* _Brief_: In the response, each entry below should appear again exactly as given.

* _Records provided_:
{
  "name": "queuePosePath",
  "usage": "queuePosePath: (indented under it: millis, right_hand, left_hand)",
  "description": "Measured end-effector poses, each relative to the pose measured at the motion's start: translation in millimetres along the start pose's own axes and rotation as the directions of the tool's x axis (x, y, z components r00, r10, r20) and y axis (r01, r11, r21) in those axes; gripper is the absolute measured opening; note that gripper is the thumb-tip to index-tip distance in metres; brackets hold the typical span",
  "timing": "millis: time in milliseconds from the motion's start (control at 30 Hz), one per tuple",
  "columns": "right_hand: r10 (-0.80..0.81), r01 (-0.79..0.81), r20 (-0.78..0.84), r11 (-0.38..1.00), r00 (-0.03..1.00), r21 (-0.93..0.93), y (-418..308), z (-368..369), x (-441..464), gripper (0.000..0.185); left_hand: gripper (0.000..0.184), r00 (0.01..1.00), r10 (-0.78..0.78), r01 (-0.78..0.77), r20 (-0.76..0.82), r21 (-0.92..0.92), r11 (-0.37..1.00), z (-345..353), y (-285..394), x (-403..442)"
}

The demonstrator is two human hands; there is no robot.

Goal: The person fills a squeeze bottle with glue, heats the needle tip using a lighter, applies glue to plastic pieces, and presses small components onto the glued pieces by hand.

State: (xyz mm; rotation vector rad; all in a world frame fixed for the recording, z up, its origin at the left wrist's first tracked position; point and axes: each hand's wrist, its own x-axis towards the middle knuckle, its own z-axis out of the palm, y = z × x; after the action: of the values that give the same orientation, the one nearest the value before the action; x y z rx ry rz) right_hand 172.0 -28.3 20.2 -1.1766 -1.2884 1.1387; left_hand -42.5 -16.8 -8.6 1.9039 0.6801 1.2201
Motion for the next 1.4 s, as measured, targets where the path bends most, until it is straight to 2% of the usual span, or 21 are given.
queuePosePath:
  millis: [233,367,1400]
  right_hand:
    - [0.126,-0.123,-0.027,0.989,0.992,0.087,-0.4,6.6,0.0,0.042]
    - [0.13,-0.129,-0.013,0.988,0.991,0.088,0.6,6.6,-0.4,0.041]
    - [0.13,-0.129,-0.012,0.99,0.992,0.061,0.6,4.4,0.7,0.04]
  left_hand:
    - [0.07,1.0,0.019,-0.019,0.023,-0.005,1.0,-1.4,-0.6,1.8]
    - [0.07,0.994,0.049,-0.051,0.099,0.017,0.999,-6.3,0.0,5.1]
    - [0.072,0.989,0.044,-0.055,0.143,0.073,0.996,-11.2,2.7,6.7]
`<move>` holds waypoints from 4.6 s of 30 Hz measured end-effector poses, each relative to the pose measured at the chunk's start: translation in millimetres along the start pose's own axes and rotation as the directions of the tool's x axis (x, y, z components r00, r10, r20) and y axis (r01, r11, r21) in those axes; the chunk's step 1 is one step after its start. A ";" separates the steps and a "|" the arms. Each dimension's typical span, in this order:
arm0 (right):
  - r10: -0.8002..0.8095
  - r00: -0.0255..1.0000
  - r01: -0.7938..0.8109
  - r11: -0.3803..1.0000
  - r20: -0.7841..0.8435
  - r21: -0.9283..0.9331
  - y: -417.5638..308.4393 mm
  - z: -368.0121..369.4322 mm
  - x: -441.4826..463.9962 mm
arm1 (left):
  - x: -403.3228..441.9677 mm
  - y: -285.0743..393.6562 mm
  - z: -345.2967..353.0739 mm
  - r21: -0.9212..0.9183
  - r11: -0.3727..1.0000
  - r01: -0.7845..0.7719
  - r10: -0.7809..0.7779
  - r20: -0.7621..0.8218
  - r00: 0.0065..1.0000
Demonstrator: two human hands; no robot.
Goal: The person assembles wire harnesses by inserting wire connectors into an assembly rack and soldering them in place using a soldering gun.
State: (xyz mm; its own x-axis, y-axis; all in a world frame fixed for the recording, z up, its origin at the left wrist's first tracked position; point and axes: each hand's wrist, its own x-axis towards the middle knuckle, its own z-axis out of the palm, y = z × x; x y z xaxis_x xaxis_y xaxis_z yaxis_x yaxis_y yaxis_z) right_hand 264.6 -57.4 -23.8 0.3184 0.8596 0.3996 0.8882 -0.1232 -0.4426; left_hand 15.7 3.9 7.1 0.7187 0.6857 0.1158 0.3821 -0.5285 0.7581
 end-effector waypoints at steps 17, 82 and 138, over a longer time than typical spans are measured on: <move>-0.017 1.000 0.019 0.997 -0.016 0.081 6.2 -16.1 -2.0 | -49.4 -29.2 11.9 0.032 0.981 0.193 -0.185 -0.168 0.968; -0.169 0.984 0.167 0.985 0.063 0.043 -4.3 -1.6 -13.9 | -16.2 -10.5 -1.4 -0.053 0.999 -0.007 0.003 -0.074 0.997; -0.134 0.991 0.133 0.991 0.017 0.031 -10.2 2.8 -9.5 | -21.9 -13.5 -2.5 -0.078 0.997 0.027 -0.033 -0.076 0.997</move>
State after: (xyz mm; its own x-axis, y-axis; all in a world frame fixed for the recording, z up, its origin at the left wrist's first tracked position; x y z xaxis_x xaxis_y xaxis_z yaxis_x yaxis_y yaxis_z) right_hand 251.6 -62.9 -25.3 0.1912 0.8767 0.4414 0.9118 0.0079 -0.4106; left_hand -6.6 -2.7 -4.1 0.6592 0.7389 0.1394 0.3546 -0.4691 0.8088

* _Answer to the problem_:
{
  "name": "queuePosePath",
  "usage": "queuePosePath: (indented under it: millis, right_hand, left_hand)",
  "description": "Measured end-effector poses, each relative to the pose measured at the motion's start: translation in millimetres along the start pose's own axes and rotation as the directions of the tool's x axis (x, y, z components r00, r10, r20) and y axis (r01, r11, r21) in those axes; gripper is the absolute measured opening; note that gripper is the thumb-tip to index-tip distance in metres; brackets hold the typical span",
  "timing": "millis: time in milliseconds from the motion's start (control at 30 Hz), one per tuple",
  "columns": "right_hand: r10 (-0.80..0.81), r01 (-0.79..0.81), r20 (-0.78..0.84), r11 (-0.38..1.00), r00 (-0.03..1.00), r21 (-0.93..0.93), y (-418..308), z (-368..369), x (-441..464), gripper (0.000..0.185); left_hand: gripper (0.000..0.184), r00 (0.01..1.00), r10 (-0.78..0.78), r01 (-0.78..0.77), r20 (-0.76..0.82), r21 (-0.92..0.92), r11 (-0.37..1.00), z (-345..353), y (-285..394), x (-403..442)"
}

The demonstrator is two human hands; there is no robot.

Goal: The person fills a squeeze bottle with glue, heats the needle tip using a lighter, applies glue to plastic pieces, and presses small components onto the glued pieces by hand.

State: (xyz mm; rotation vector rad; all in a world frame fixed for the recording, z up, its origin at the left wrist's first tracked position; point and axes: each hand's wrist, its own x-axis towards the middle knuckle, its own z-axis out of the palm, y = z × x; after the action: of the values that give the same orientation, the one nearest the value before the action; x y z rx ry rz) right_hand 172.0 -28.3 20.2 -1.1766 -1.2884 1.1387; left_hand -42.5 -16.8 -8.6 1.9039 0.6801 1.2201
Motion for the next 1.4 s, as measured, targets where the path bends most, until it is straight to 2% of the usual span, or 21 are given.
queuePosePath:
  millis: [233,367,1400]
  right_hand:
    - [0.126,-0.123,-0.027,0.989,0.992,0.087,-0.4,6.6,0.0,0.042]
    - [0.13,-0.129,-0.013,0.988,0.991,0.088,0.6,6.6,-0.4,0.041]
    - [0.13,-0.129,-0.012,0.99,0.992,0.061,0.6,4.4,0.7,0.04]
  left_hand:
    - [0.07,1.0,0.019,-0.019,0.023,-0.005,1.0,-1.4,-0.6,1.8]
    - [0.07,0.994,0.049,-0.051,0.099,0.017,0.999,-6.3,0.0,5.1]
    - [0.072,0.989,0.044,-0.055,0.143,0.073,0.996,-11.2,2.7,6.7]
`<move>` holds waypoints from 4.6 s of 30 Hz measured end-effector poses, each relative to the pose measured at the chunk's start: translation in millimetres along the start pose's own axes and rotation as the directions of the tool's x axis (x, y, z components r00, r10, r20) and y axis (r01, r11, r21) in those axes; the chunk's step 1 is one step after its start. A ";" separates the steps and a "|" the arms. Each dimension's typical span, in this order:
arm0 (right):
  - r10: -0.8002..0.8095
  - r00: -0.0255..1.0000
  - r01: -0.7938..0.8109
  - r11: -0.3803..1.0000
  - r20: -0.7841..0.8435
  - r21: -0.9283..0.9331
  - y: -417.5638..308.4393 mm
  - z: -368.0121..369.4322 mm
  - x: -441.4826..463.9962 mm
arm1 (left):
  - x: -403.3228..441.9677 mm
  - y: -285.0743..393.6562 mm
  - z: -345.2967..353.0739 mm
  - r21: -0.9212..0.9183
  - r11: -0.3727..1.0000
  - r01: -0.7845..0.7719
  - r10: -0.7809..0.7779
  - r20: -0.7621..0.8218
  - r00: 0.0065..1.0000
Demonstrator: two human hands; no robot.
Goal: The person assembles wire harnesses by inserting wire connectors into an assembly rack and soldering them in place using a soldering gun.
State: (xyz mm; its own x-axis, y-axis; all in a world frame fixed for the recording, z up, its origin at the left wrist's first tracked position; point and axes: each hand's wrist, its own x-axis towards the middle knuckle, its own z-axis out of the palm, y = z × x; x y z xaxis_x xaxis_y xaxis_z yaxis_x yaxis_y yaxis_z) right_hand 264.6 -57.4 -23.8 0.3184 0.8596 0.3996 0.8882 -0.1232 -0.4426; left_hand 15.7 3.9 7.1 0.7187 0.6857 0.1158 0.3821 -0.5285 0.7581
 end-effector waypoints at steps 17, 82 and 138, over a longer time than typical spans are measured on: <move>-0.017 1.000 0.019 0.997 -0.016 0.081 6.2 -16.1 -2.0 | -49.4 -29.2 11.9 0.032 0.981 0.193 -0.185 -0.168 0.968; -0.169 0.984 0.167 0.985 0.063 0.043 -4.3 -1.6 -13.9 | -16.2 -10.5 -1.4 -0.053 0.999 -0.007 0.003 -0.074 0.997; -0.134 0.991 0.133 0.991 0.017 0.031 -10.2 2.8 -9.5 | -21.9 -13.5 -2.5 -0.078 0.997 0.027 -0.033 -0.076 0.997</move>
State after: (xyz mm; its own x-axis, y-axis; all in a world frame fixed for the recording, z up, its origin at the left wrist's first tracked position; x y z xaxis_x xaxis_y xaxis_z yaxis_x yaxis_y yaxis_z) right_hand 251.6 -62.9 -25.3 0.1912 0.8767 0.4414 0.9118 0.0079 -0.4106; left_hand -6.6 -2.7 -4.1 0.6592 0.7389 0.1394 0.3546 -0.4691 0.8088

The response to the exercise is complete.